Tata Niaga Perdagangan Ilegal dan Valuasi Ekonomi Spesies Gajah Sumatera dan Beruang Madu
Date
2022-07Author
Ramadhanti, Audelia Thalita
Santosa, Yanto
Sunkar, Arzyana
Metadata
Show full item recordAbstract
Permasalahan perdagangan ilegal satwa liar telah menjadi isu mendunia yang
berdampak pada kelestarian lingkungan dan kerugian negara. Pemberantasan kasus
perdagangan ilegal satwa liar sulit untuk dilakukan. Hal ini dikarenakan minimnya
informasi mengenai aliran tata niaga (mata rantai) perdagangan ilegal serta belum
adanya standardisasi/pedoman baku perhitungan nilai ekonomi satwa liar, sehingga
denda yang diberikan kepada para pelaku sering kali terlalu rendah dan tidak
sepadan jika dibandingkan dengan nilai perdagangan aktual di pasar ilegal. Kondisi
ini terus terjadi secara berkepanjangan dan tidak dapat menimbulkan efek jera. Oleh
sebab itu, dipandang perlu dilakukan perhitungan nilai ekonomi satwa liar melalui
valuasi ekonomi. Terdapat tiga metode valuasi yang dapat digunakan yakni metode
harga pasar, valuasi kontingensi untuk memperoleh WTP, dan biaya pemeliharaan.
Penelitian ini fokus mengkaji nilai ekonomi gajah sumatera (Elephas maximus
sumatranus) dan beruang madu (Helarctos malayanus). Penelitian ini bertujuan
untuk 1) menganalisis aliran tata niaga perdagangan ilegal gajah sumatera dan
beruang madu; 2) menduga dan menentukan metode nilai ekonomi terbaik (harga
pasar, nilai wtp, dan biaya pemeliharaan) gajah sumatera dan beruang madu; 3)

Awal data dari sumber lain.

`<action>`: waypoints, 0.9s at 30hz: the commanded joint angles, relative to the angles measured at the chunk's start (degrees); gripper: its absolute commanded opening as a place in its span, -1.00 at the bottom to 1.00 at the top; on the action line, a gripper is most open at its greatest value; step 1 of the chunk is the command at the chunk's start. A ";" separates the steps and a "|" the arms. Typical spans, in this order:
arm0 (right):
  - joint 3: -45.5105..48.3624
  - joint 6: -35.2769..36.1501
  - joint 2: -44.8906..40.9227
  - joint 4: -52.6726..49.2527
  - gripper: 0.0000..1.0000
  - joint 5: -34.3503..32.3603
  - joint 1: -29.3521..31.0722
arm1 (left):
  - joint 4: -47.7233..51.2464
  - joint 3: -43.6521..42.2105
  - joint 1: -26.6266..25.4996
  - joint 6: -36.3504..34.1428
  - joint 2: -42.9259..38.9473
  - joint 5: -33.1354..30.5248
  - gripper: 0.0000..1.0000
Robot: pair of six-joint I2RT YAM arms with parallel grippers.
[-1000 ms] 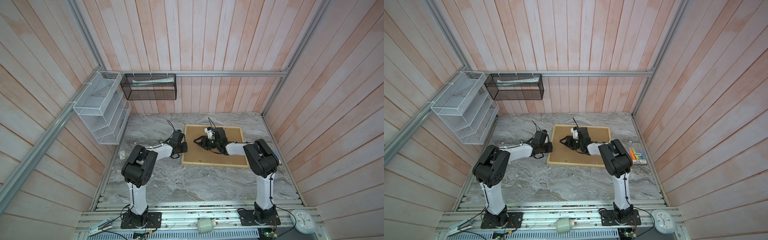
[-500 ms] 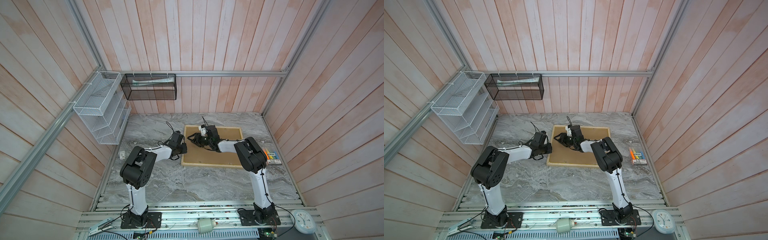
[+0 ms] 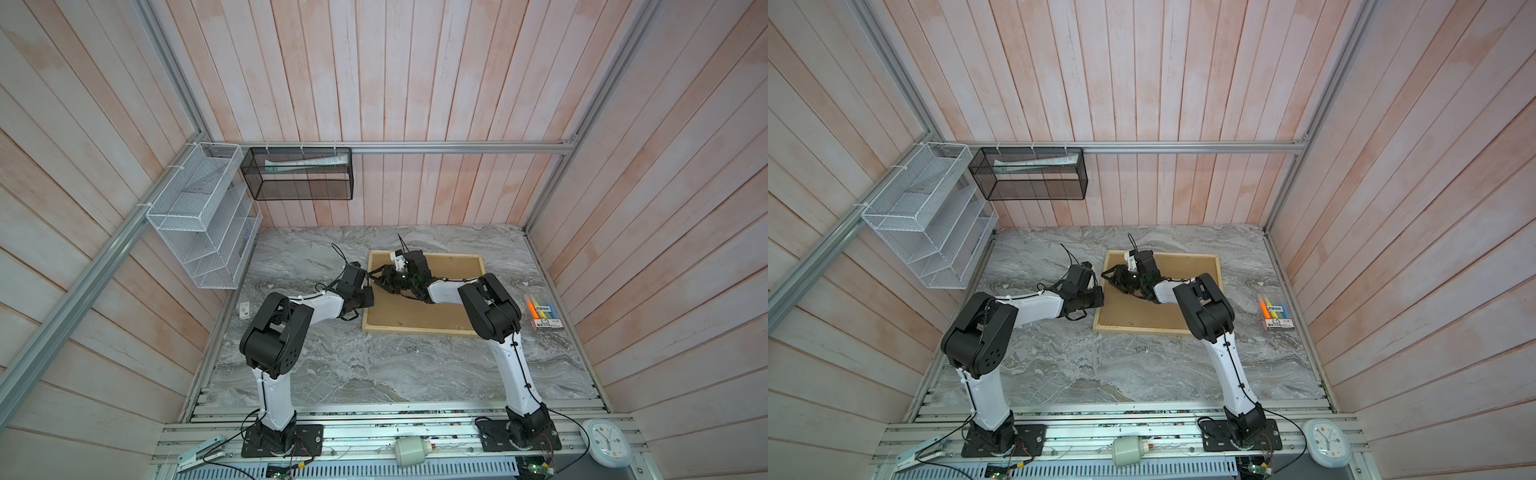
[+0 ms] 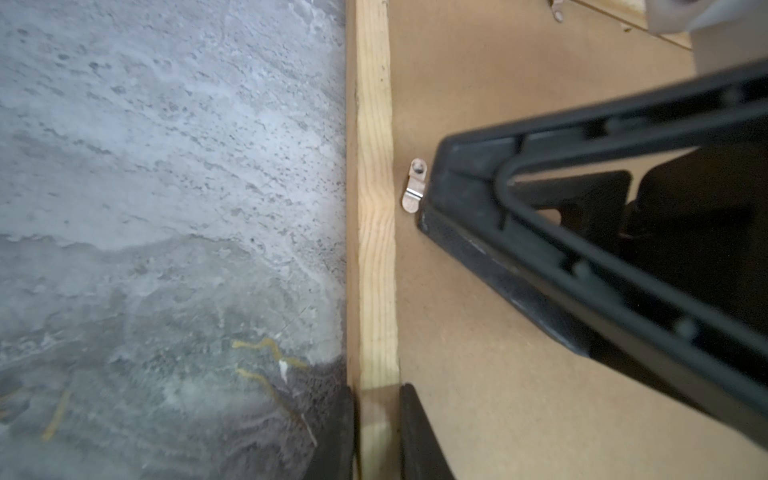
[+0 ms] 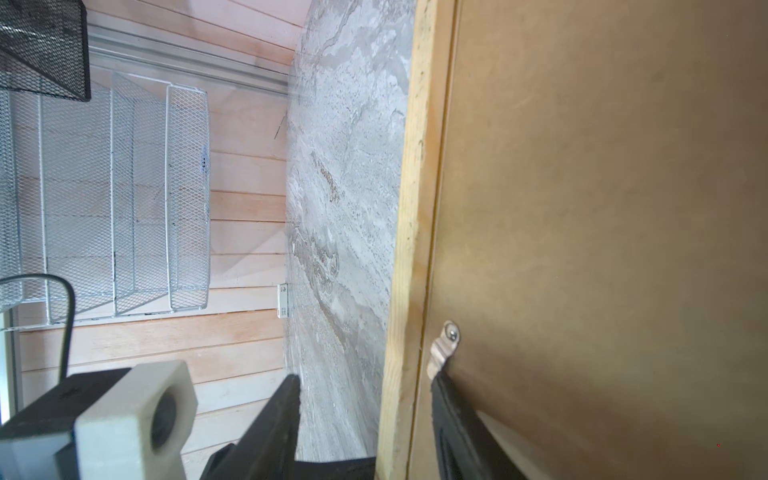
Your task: Put the photo into the frame
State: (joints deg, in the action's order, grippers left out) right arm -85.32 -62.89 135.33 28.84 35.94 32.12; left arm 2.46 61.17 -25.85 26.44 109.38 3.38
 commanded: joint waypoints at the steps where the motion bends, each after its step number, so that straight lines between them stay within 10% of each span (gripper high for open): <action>1: 0.20 -3.75 2.23 -0.31 0.04 -1.87 0.66 | 8.33 -3.16 -0.78 1.58 1.67 4.53 -0.78; 27: 5.75 -21.49 1.61 5.36 0.05 -13.84 3.18 | 7.57 -2.68 -1.75 0.30 1.24 7.94 -0.78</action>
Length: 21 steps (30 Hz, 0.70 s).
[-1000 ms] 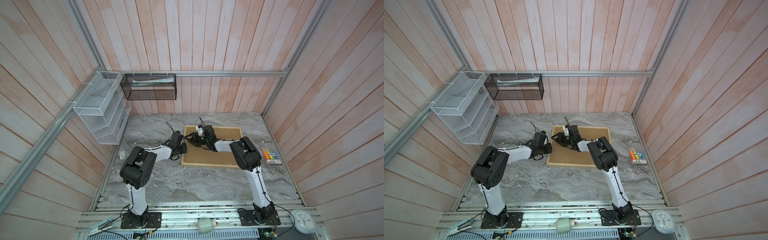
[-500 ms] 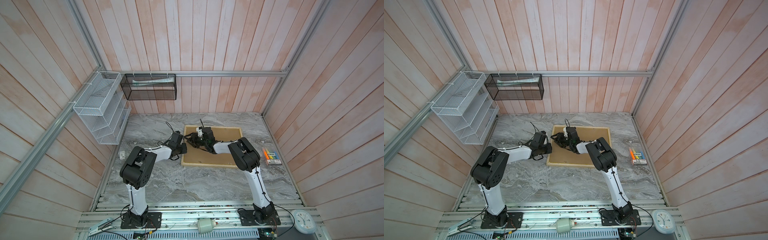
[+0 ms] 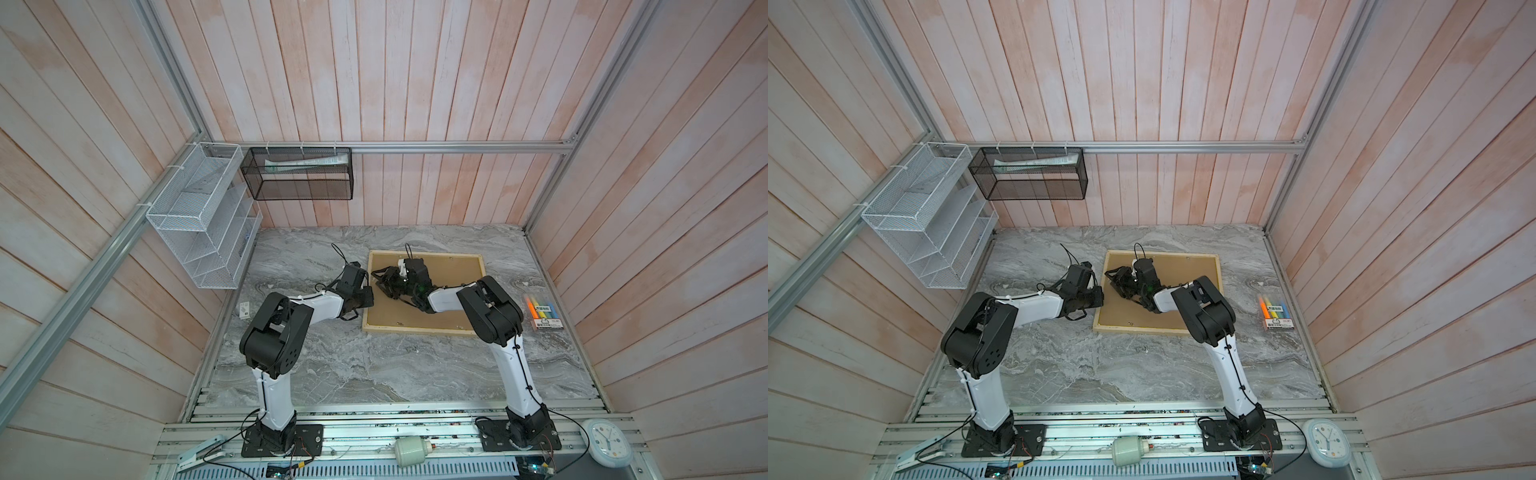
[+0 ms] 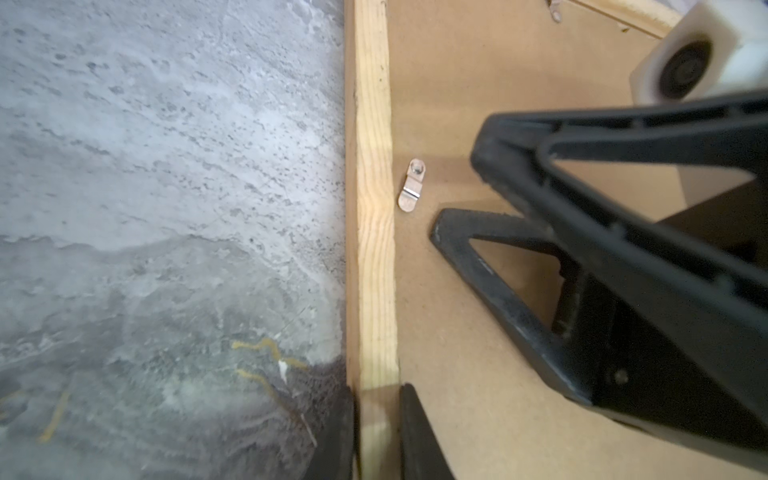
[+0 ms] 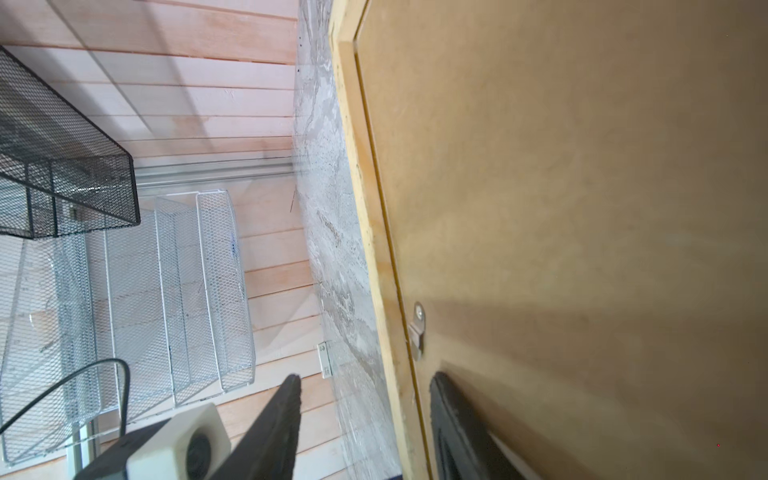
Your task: Put the photo into the frame
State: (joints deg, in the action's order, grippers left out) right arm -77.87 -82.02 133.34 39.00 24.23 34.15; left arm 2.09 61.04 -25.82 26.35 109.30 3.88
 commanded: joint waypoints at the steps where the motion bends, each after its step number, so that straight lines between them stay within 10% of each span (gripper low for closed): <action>1: -2.43 -2.31 4.05 -5.55 0.05 -2.34 1.40 | 7.95 -2.50 -1.93 0.22 1.27 7.51 -0.78; 21: -1.26 -10.71 6.64 -3.35 0.04 -13.70 2.24 | 7.20 -2.46 -4.45 -1.70 0.71 9.78 -0.79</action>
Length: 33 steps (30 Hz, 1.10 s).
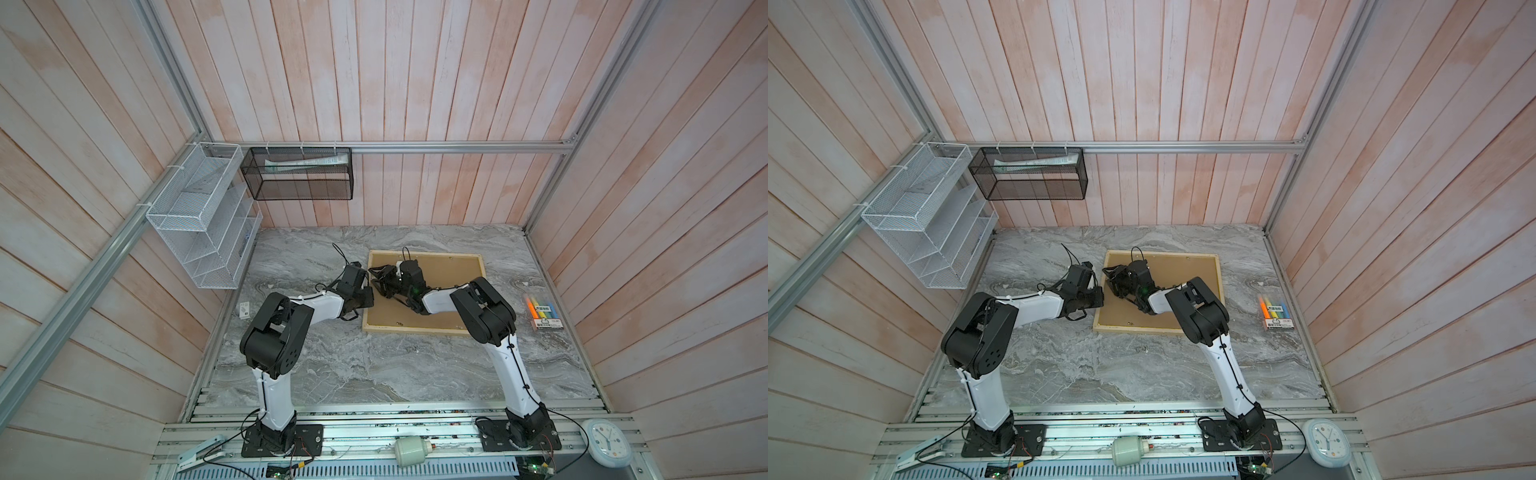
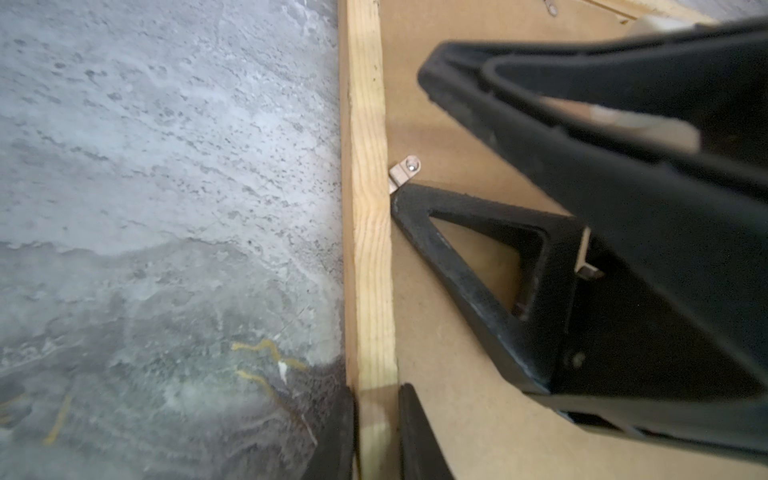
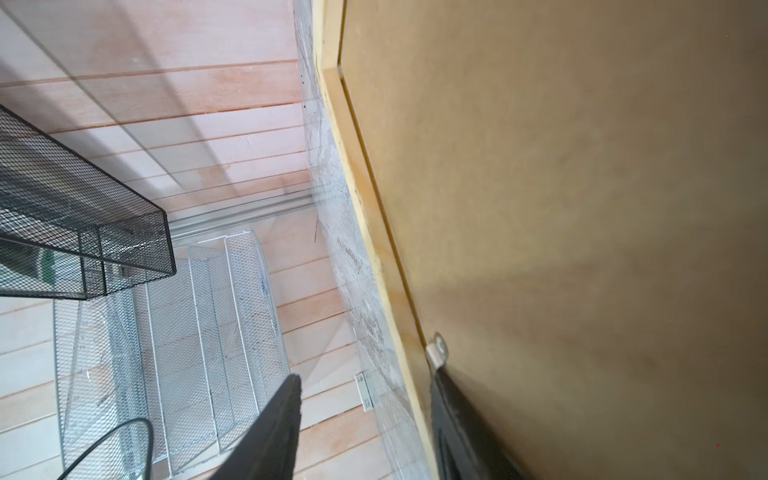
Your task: Put the photo into the frame
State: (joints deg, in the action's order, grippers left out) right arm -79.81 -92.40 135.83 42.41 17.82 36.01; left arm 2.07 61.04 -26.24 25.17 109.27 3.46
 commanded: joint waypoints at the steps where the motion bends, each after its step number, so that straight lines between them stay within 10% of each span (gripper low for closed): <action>1: 0.35 0.19 4.02 -7.72 0.04 -8.04 0.52 | 7.16 -2.48 -4.21 -0.63 0.68 10.32 -0.79; 17: -2.32 20.13 -1.80 -20.66 0.04 -9.76 0.52 | 9.01 -1.60 -3.64 1.72 1.07 6.63 -0.81; 33: -0.13 16.13 -1.28 -16.31 0.04 -7.37 0.57 | 7.80 -2.06 -3.29 1.73 0.89 8.68 -0.81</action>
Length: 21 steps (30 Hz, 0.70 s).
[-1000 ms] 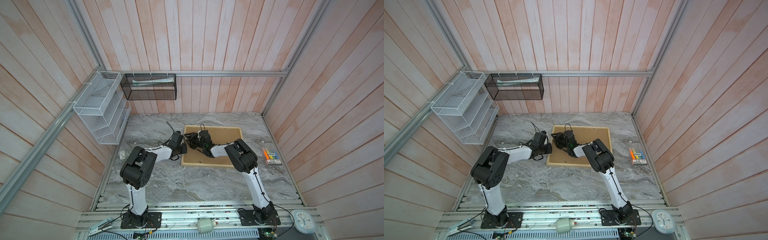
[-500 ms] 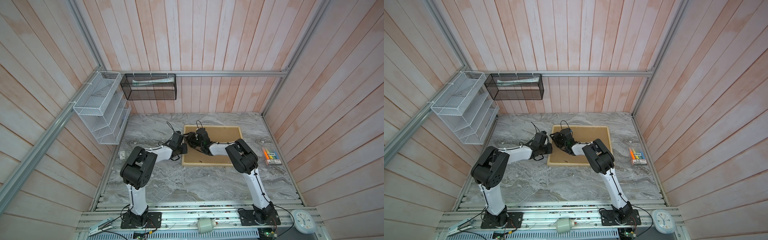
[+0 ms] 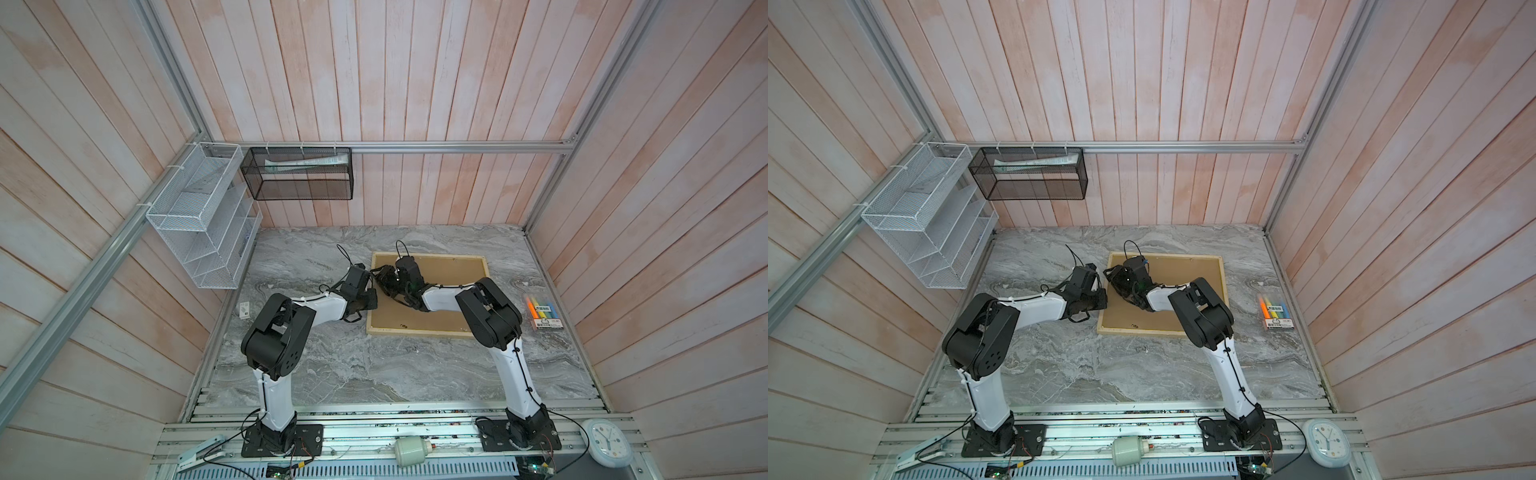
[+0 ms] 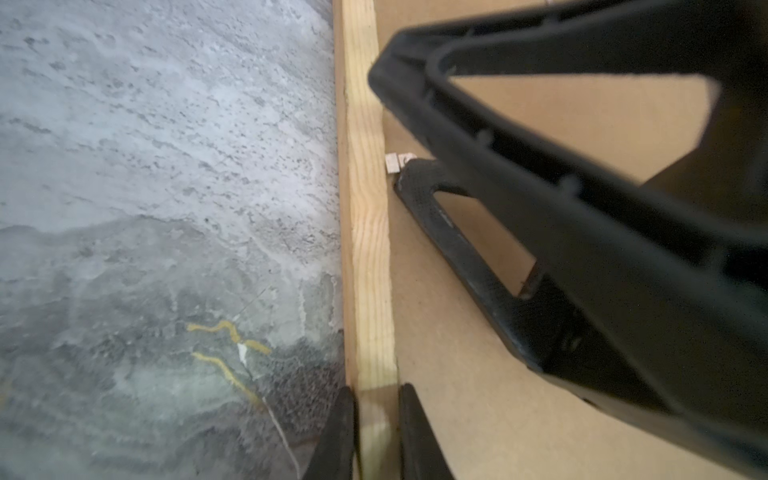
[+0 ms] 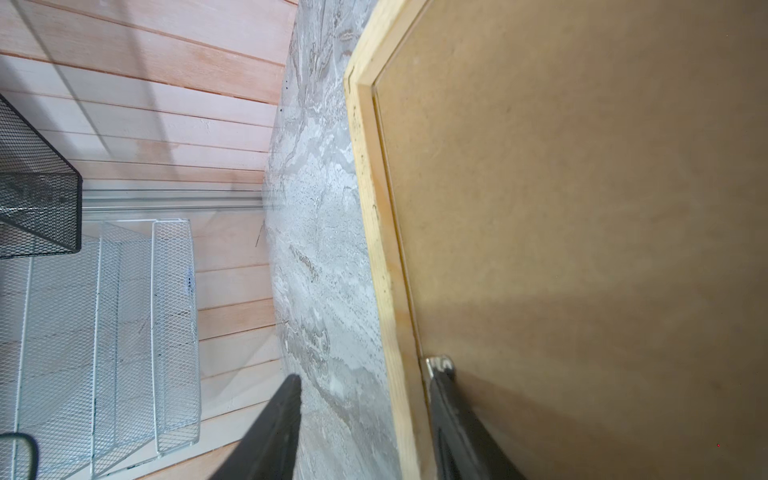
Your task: Put the photo into the frame
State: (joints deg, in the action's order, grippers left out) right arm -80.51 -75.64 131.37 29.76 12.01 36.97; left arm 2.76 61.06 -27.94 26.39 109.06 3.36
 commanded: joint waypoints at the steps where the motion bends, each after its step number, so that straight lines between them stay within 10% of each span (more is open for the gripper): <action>1: 0.30 -0.81 3.48 -3.65 0.04 -1.73 -0.41 | 6.83 -2.10 -1.57 0.51 1.11 9.06 -0.81; 15: -4.96 0.47 6.63 -5.32 0.04 -0.98 -0.85 | 4.56 -3.02 -0.49 1.06 2.04 12.48 -0.82; 21: -5.23 12.30 2.04 -2.88 0.06 3.85 -1.30 | 1.15 -4.98 5.27 3.12 1.89 14.00 -0.83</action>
State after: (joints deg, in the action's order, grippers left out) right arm -84.75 -71.35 133.71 28.12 15.29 36.62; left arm -0.99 59.40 -24.23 28.38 109.16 9.74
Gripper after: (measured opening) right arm 0.526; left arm 0.183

menganalisis peubah-peubah karakteristik responden yang memengaruhi
pemberian WTP.
Penelitian dilaksanakan melalui dua tahap. Tahap pertama berlangsung pada
bulan Januari – Maret 2020, sementara itu, pengambilan data lanjutan dilaksanakan
pada bulan Februari - Mei 2021. Pengumpulan data yang berkaitan dengan tata
niaga peradangan ilegal gajah sumatera dan beruang madu dilakukan melalui
beberapa instansi, yaitu GAKKUM KLHK Pusat, GAKKUM Sumatera, BKSDA
(DKI Jakarta, Aceh, Jawa Timur, Jawa Tengah, dan DI Yogyakarta) dan Yayasan
International Animal Rescue Indonesia (YIARI). Pengumpulan data yang berkaitan
dengan valuasi ekonomi dilakukan di lembaga konservasi, yaitu Taman
Margasatwa Ragunan, Taman Safari Indonesia Bogor, Kebun Binatang Bandung,
Batu Secret Zoo, Taman Safari Indonesia Prigen, Taman Safari Indonesia (Bali
Safari & Marine Park), Siantar Zoo, Medan Zoo, dan Pusat Penyelamatan Satwa
(PPS) Tasikoki. Pengambilan data dilakukan melalui wawancara dengan pengelola
dan pengunjung lembaga konservasi serta instansi terkait dan studi literatur
dokumen perkara perdagangan ilegal satwa liar. Analisis tujuan pertama dan kedua
menggunakan analisis deskriptif kualitatif dan kuantitatif, sedangkan tujuan ketiga
dianalisis secara deskriptif kualitatif serta analisis regresi linear berganda.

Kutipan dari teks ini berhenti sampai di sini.